Let's see who invented it and how the good mood diet can be continued.
What makes a diet fail? It is from this question that the French nutritionist Marc Messegué started, son of Maurice Messegué, inventor of a famous slimming method and supporter of the importance of herbal teas and medicinal herbs as a support to the diet. Messegué maintains that an overly restrictive diet, which allows you to eat too little or only certain types of unappetizing foods, will necessarily lead to a state of bad mood and nervousness, and then to the failure of the process itself.
Therefore, excessive food restrictions and the categorization of foods into "good" and "bad", "allowed" and "bad" would be wrong, it would actually be the best way to fail to resist long enough to obtain results. Worse, it could even lead to developing a bad relationship with food itself.

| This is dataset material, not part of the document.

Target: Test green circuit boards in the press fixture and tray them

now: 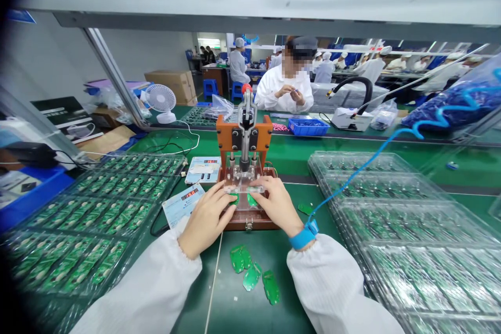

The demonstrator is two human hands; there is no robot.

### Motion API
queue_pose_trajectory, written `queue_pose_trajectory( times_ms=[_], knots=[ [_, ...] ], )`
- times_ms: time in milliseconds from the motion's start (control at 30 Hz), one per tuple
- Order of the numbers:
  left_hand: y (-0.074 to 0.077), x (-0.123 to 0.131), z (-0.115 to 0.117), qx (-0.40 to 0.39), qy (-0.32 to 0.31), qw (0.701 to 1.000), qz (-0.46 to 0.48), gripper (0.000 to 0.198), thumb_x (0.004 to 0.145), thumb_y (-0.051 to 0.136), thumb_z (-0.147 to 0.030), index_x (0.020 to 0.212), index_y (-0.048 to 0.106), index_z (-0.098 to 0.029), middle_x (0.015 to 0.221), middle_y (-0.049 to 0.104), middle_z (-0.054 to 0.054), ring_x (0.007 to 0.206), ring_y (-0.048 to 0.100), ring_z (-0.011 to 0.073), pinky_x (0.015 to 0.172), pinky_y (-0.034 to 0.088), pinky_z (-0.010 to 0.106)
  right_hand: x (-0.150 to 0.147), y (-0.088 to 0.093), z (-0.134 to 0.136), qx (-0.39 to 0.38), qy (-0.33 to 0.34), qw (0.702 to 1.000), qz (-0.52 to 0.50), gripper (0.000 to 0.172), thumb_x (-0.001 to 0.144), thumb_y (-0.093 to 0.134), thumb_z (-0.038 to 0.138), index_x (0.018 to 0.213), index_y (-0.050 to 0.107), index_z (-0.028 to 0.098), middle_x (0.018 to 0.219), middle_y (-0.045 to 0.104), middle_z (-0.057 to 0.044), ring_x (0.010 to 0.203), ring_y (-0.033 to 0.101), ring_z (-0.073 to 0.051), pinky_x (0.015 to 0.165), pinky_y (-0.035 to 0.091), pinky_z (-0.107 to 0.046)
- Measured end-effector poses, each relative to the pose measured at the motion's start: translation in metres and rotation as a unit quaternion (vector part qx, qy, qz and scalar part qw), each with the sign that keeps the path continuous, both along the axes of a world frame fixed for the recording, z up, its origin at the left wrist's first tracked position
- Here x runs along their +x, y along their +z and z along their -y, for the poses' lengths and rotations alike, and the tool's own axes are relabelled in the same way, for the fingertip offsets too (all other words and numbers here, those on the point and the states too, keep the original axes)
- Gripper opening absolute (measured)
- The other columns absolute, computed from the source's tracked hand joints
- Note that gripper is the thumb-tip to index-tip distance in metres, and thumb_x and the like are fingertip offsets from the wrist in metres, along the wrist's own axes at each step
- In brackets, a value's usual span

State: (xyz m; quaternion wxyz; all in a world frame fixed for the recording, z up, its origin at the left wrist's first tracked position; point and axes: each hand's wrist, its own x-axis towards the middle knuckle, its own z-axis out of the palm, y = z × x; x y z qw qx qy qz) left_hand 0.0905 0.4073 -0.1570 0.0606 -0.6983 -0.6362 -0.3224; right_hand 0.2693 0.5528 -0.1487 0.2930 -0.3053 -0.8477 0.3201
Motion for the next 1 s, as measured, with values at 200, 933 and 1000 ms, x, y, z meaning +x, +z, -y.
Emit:
queue_pose_trajectory(
  times_ms=[200,933,1000],
  knots=[
    [-0.002,0.005,0.002,-0.002,0.015,1.000,0.005,0.018,0.102,0.051,-0.019,0.114,0.064,-0.018,0.133,0.065,0.010,0.138,0.048,0.0335,0.111,0.049,0.057,-0.002,-0.012,-0.007,0.039,-0.004,0.999,0.032,0.026,0.090,0.067,0.037,0.114,0.073,0.027,0.124,0.064,-0.008,0.122,0.054,-0.031,0.109,0.041,-0.049],
    [-0.004,0.032,0.016,0.116,-0.168,0.978,0.040,0.015,0.097,0.053,-0.012,0.103,0.067,-0.016,0.102,0.072,0.007,0.096,0.064,0.0210,0.086,0.056,0.037,0.002,0.023,-0.017,0.039,-0.113,0.979,-0.166,0.027,0.090,0.058,0.046,0.100,0.058,0.021,0.099,0.064,-0.007,0.091,0.060,-0.025,0.086,0.050,-0.042],
    [-0.010,0.037,0.015,0.103,-0.220,0.970,0.013,0.016,0.096,0.054,-0.015,0.106,0.067,-0.014,0.114,0.072,0.010,0.105,0.065,0.0235,0.093,0.057,0.040,-0.003,0.051,-0.029,0.058,-0.128,0.964,-0.228,0.028,0.091,0.056,0.046,0.105,0.054,0.022,0.107,0.062,-0.008,0.098,0.060,-0.024,0.089,0.050,-0.041]
  ],
)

So what to do? Everything would start from carrying out a healthy and balanced, varied and tasty, non-low-calorie diet, with the help of herbal teas and superfoods such as green tea to ensure hydration and purification. This is for 6 days a week out of seven: only one day, however, would be affected by a lower caloric intake.
Being satisfied, well disposed and not hungry, in fact in a good mood, would be the key to success. And you can get help from fresh and healthy foods that help regulate the levels of serotonin, the good mood hormone, in the blood. Any examples? Bananas, oats, dark chocolate, berries, dried fruit, coffee and oily fish are true allies for a smile at the table!

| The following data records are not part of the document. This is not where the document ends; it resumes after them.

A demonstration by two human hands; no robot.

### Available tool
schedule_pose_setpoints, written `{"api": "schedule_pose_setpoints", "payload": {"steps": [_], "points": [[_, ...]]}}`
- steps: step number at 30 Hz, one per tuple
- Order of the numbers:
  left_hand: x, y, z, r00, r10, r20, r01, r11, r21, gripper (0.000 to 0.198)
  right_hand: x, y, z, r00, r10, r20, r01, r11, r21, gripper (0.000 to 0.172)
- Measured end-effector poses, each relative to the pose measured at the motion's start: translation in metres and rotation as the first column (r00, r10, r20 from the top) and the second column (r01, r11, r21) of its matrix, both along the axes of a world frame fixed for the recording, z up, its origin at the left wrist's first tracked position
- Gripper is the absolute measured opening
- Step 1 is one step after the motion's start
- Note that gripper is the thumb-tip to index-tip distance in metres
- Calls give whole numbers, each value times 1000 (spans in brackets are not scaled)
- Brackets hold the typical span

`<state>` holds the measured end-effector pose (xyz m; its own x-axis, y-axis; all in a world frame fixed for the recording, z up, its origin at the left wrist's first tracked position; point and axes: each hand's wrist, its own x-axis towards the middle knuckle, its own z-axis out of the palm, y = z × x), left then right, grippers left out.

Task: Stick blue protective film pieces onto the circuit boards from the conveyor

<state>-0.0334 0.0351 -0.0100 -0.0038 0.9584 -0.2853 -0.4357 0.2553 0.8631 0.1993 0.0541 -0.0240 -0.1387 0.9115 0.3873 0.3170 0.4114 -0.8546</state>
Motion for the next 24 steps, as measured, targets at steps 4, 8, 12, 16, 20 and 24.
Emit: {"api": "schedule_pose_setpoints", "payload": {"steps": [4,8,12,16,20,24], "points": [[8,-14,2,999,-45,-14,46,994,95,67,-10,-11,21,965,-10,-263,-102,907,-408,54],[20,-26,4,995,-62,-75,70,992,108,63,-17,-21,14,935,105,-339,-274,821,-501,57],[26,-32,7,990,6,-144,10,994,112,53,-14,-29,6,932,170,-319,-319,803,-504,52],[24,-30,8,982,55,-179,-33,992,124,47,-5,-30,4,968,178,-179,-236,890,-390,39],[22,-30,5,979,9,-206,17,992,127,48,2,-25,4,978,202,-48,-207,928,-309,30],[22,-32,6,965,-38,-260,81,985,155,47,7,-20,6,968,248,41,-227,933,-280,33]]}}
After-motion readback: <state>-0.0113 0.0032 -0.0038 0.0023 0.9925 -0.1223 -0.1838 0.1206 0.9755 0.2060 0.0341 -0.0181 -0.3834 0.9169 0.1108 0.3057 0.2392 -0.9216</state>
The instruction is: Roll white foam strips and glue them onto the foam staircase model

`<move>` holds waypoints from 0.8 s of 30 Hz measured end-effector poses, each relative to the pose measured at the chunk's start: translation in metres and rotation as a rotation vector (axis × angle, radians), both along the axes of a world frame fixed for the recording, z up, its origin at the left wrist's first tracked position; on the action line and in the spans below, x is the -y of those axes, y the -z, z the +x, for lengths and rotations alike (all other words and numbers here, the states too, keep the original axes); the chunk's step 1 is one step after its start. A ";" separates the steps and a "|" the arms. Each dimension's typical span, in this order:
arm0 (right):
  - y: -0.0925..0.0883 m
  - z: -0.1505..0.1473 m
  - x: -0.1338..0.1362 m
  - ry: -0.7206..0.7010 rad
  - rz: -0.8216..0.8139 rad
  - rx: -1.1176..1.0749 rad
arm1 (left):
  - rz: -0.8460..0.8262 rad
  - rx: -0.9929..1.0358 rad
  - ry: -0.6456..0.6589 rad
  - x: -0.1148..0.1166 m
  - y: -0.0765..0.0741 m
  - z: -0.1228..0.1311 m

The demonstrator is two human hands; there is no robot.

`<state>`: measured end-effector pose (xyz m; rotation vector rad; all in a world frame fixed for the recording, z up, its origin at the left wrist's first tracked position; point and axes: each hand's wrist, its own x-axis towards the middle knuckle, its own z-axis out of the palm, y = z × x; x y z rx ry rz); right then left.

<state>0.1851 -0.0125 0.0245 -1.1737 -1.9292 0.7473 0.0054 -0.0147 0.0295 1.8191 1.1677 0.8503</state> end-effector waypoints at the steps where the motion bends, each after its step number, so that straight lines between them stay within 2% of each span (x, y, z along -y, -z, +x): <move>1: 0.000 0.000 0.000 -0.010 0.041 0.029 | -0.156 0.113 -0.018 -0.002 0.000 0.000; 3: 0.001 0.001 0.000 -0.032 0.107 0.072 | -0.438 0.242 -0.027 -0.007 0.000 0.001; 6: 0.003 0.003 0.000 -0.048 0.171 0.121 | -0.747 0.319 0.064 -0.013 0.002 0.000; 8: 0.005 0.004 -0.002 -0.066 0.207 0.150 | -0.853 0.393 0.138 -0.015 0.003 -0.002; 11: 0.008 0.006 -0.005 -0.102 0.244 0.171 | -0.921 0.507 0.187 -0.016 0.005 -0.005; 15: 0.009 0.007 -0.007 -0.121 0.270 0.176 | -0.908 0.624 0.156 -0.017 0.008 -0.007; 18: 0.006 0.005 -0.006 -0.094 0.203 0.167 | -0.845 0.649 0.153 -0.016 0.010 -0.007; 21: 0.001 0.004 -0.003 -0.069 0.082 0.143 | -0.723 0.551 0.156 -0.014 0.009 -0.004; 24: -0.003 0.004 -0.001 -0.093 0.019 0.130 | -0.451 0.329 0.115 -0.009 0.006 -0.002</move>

The benefits, according to Messegué, would be notable: in practice, by doing soyou are on a diet for 52 days a year, given that the year is made up of 52 weeks. This number would be sufficient to create a healthy and constant food plan, perfectly sustainable in the long term and non-traumatic, therefore easy to follow.
To be effective, obviously, it must be understood in the correct way: it does not mean being able to eat excessively for 6 days and then fast for a day, at all. It means having a varied diet without deprivation, but always healthy and balanced, for 6 days, and then slightly reducing the calories introduced on the seventh day.

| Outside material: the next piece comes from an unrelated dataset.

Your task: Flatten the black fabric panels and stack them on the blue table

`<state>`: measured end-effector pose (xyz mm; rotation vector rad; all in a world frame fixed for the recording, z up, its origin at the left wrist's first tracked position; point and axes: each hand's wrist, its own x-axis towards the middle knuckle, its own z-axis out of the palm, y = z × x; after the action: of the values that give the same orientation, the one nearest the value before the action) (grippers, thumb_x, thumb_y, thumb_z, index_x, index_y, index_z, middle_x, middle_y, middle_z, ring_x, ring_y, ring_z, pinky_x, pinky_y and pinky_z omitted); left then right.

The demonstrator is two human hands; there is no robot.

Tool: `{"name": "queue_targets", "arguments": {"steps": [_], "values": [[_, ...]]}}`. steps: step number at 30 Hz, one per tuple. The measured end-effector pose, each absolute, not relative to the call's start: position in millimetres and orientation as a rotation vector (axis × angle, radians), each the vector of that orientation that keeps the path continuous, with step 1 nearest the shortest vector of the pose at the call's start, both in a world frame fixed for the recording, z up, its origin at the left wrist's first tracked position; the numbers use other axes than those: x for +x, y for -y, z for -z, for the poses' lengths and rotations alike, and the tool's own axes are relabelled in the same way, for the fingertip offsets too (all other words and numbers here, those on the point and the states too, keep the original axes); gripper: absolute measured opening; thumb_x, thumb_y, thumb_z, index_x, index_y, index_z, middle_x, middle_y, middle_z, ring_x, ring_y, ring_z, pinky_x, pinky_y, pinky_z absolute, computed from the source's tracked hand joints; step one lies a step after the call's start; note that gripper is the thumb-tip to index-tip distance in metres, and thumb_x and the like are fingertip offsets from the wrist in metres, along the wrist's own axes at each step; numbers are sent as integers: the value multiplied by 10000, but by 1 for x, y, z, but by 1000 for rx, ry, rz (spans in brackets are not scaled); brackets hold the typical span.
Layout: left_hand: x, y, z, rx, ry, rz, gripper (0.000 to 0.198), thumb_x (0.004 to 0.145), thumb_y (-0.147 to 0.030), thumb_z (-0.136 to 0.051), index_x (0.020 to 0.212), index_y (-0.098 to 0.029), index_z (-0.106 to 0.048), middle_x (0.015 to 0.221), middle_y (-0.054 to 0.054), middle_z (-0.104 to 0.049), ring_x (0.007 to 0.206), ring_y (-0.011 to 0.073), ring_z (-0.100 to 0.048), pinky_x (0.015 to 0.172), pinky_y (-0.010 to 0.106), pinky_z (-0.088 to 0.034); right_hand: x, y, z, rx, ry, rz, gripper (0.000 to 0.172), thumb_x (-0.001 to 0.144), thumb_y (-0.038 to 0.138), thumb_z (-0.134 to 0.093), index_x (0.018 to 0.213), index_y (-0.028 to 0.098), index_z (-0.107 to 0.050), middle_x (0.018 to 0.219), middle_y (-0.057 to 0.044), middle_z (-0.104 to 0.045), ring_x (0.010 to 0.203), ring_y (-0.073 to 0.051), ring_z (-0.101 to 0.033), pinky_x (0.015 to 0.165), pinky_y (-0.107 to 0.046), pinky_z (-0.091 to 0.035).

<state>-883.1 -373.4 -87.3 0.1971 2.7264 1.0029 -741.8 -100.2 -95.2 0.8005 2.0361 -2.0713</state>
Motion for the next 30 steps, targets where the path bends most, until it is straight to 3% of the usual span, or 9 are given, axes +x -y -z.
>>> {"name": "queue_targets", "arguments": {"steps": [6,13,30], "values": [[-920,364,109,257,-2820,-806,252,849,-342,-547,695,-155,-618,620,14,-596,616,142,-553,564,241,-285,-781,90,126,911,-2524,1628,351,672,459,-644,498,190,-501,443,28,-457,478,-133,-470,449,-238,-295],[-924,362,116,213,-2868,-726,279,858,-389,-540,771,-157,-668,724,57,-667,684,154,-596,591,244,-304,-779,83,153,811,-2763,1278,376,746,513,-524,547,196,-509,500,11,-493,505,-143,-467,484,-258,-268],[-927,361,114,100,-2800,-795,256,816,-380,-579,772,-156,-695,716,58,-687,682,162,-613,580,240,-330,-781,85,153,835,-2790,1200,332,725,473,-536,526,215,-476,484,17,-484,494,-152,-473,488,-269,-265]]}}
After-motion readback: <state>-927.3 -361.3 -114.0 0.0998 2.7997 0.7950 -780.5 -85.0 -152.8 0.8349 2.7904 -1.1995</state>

Furthermore, sport and beauty treatments would be fundamental as adjuvants. Walking at least half an hour a day, running, train with weights, do pilates: choose the discipline you prefer and practice it consistently, perhaps even treating yourself to a nice draining massage every now and then or that compressspirulina which is so good for your legs.
Contraindications? Certainly few, as there are no forbidden foods or magical drinks to take. Perhaps the only element not to be underestimated is not to overdo it with sport during the day of calorie deficit: too intense sporting activity could cause some drop in blood pressure or risk raising appetite levels too much, boycotting the only day of moderate restriction.